Il n’y avait pas question que je demande à cette fille de dormir une minute de moins, le soir-même je lui amenais les bottes à l’hôpital pendant sa pause, même le COVID dans le corps (c’est bien là qu’il faut être malade, non). On s’étaient rencontrées devant les portes de l’urgence, le temps qu’elle enfile les bottes et me fasse un virement. Puis elle est vite repartie faire son shift aux soins intensifs. Je me suis demandée, mais comment ils font??

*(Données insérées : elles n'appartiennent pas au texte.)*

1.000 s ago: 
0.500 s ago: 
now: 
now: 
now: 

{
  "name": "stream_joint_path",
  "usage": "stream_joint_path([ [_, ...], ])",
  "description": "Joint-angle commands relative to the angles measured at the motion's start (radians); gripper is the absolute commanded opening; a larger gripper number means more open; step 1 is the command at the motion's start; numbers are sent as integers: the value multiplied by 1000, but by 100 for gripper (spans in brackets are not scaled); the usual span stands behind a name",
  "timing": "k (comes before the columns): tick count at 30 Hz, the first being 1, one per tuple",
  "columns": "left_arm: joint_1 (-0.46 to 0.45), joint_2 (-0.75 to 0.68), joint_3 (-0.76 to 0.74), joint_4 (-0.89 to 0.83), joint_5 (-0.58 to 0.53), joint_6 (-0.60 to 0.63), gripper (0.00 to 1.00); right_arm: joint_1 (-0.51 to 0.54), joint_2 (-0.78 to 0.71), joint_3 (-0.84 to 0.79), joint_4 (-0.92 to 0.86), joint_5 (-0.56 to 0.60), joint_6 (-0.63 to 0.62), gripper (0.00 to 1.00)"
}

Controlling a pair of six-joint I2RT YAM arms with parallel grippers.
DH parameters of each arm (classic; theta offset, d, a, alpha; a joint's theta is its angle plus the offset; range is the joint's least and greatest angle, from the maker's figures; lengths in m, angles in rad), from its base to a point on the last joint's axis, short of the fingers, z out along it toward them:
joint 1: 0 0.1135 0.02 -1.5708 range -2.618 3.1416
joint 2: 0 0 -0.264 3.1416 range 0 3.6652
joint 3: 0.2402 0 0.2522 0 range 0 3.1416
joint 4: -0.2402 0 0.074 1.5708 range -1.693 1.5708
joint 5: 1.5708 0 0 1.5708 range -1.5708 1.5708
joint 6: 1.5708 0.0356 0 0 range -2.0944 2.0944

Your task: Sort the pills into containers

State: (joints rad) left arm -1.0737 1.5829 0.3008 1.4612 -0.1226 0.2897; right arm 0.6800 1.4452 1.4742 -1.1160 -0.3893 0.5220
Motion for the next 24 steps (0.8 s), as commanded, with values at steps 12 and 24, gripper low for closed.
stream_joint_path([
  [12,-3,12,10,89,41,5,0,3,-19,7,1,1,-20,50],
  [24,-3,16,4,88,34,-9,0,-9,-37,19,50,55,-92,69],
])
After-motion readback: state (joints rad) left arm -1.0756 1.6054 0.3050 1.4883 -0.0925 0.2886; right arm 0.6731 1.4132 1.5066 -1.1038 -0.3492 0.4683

Retour à ma vaillante infirmière, que je dois couper avant qu’elle ne termine sa phrase “et si vous êtes pas contente, madame…” parce que tu veux vraiment pas qu’elle te ferme la ligne au nez.

Je lui raconte ma petite histoire de lignes pas égales. Elle me confirme que deux lignes c’est deux lignes, t’as la COVID that’s it.

Merci.

Ça m’a pris TROIS HEURES, et TROIS SECONDES pour avoir cette réponse.

Je me suis sentie orpheline d’un système de soins de santé digne de ce nom. Je me suis demandée, dans d’autres pays, sociétés civilisées, organisées, modernes et avancées, est-ce possible, vraiment, qu’un citoyen attende TROIS HEURES au téléphone pour que quelqu’un lui réponde? Au télé-journal du soir on apprend que les gens meurent dans les urgences au bout de leur maux parce qu’ils n’ont pu recevoir le moindre soin. Parlons pas des chirurgies qui sont reportées pendant des années. Oui on a de la chance d’avoir un système de santé payé par l’État. Mais… c’est quoi qui se passe? Y’a du sable dans l’engrenage là.

Pour l’instant tu t’arranges pour ne pas être malade, ou tu révises tes remèdes de grand-mère parce que l’autosuffisance, ça commence à avoir de l’allure.